Unable to claim asylum
On-site, the local authorities are doing everything they can as they attempt to deal with this crisis and defuse some of the conflicts that have begun to arise between refugees and the local populations, but they are sorely lacking in means and support. MSF is the only international agency on the ground in Sido. “As long as these families are unable to exercise their right to claim asylum in Chad, they will not be able to obtain refugee status and will not qualify for UNHCR assistance, or they could be sent unwillingly to a final destination where there will be absolutely no one to help them,” says Sarah Chateau, MSF's head of mission in Chad.
“Close to half the patients that I have seen so far have told me that they were hungry," states Antoine, an MSF doctor in Sido. "All you have to do is take a walk around the alleys here where refugees have been able to settle, more or less successfully, and you will see with your own eyes the effects of a lack of food.”

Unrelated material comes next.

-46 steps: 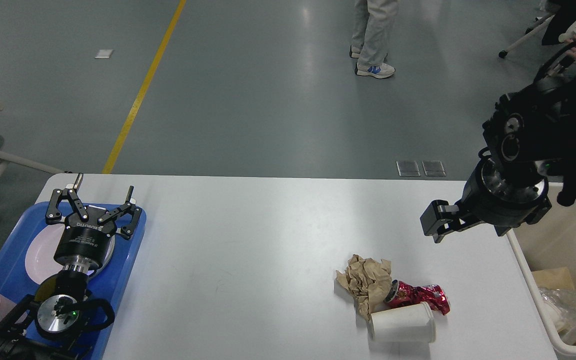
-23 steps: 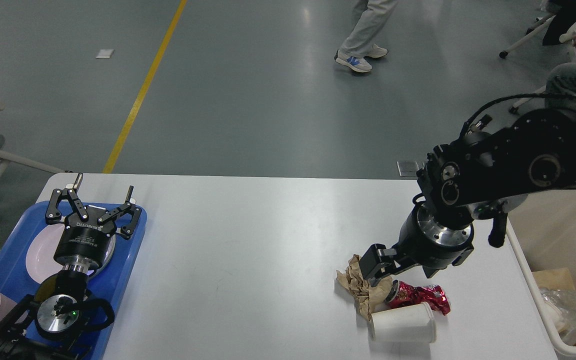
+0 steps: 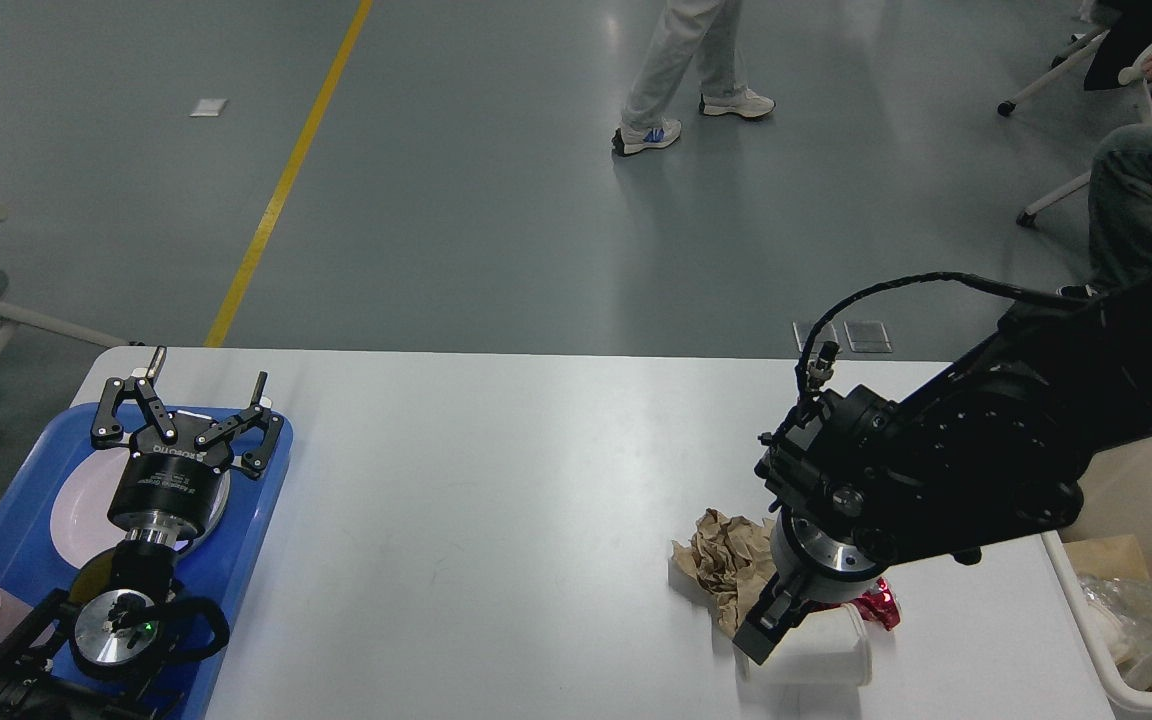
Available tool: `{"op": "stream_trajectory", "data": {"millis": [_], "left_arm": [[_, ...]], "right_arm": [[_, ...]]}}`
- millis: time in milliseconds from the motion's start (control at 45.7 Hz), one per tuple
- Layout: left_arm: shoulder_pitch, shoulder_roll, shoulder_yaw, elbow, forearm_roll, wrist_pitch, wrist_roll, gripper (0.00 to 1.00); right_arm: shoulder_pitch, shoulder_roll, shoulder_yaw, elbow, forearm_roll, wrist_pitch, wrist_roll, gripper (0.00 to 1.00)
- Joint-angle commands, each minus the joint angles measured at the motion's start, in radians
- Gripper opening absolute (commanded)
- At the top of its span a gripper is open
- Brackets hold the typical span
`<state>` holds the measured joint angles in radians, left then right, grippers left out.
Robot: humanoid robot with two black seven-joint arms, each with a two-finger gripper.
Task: Tidy desktop
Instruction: 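Grasp the white paper cup with the right gripper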
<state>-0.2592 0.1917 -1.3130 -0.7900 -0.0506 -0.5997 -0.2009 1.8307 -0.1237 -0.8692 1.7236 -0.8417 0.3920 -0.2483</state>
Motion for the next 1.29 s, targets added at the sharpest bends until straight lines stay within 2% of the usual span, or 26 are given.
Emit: {"op": "stream_trajectory", "data": {"millis": [0, 175, 285, 328, 876, 1269], "left_arm": [[0.0, 0.0, 0.0, 0.0, 0.0, 0.0, 0.0, 0.96], [0.0, 0.0, 0.0, 0.0, 0.0, 0.0, 0.0, 0.96], [0.0, 0.0, 0.0, -0.002, 0.0, 0.0, 0.0, 0.96], [0.0, 0.0, 0.0, 0.0, 0.0, 0.0, 0.0, 0.96], [0.0, 0.0, 0.0, -0.002, 0.0, 0.0, 0.0, 0.96], [0.0, 0.0, 0.0, 0.0, 0.0, 0.0, 0.0, 0.96]], "right_arm": [[-0.094, 0.053, -0.005, 0.002, -0.215, -0.001, -0.026, 0.94], [-0.168, 0.093, -0.005, -0.005, -0.296, 0.001, -0.052, 0.94], [-0.226, 0.127, -0.004, -0.074, -0.317, -0.018, -0.115, 0.9], [-0.241, 0.128, -0.008, -0.088, -0.317, -0.024, -0.126, 0.9], [-0.376, 0.19, -0.076, -0.242, -0.315, -0.039, -0.131, 0.9], [-0.41, 0.208, -0.123, -0.266, -0.315, -0.039, -0.131, 0.9]]}}
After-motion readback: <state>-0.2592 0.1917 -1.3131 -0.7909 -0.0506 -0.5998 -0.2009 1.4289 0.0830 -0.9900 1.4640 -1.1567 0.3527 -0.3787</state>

But the food emergency is not the only concern. There are only 20 latrines, 300 tents and 4 water distribution points for the 13,000 persons currently in Sido. In late March, the first rains will come and sweep away the makeshift shelters. The risk of epidemic will be all the more serious because not even the minimum number of sanitation facilities has been put into place. And even now, the need to just survive is pushing the most vulnerable women into prostitution just to be able to feed their children.
“It is critical that, on the one hand, recognition be given to the fact that the vast majority of these persons have fled violent situations in order to just save their own lives, and they are therefore indeed refugees and, on the other hand, that they receive international assistance here immediately, in the form of food, tents, water distribution points and sanitation facilities,” states Chateau. What’s happening right now in southern Chad is unacceptable.”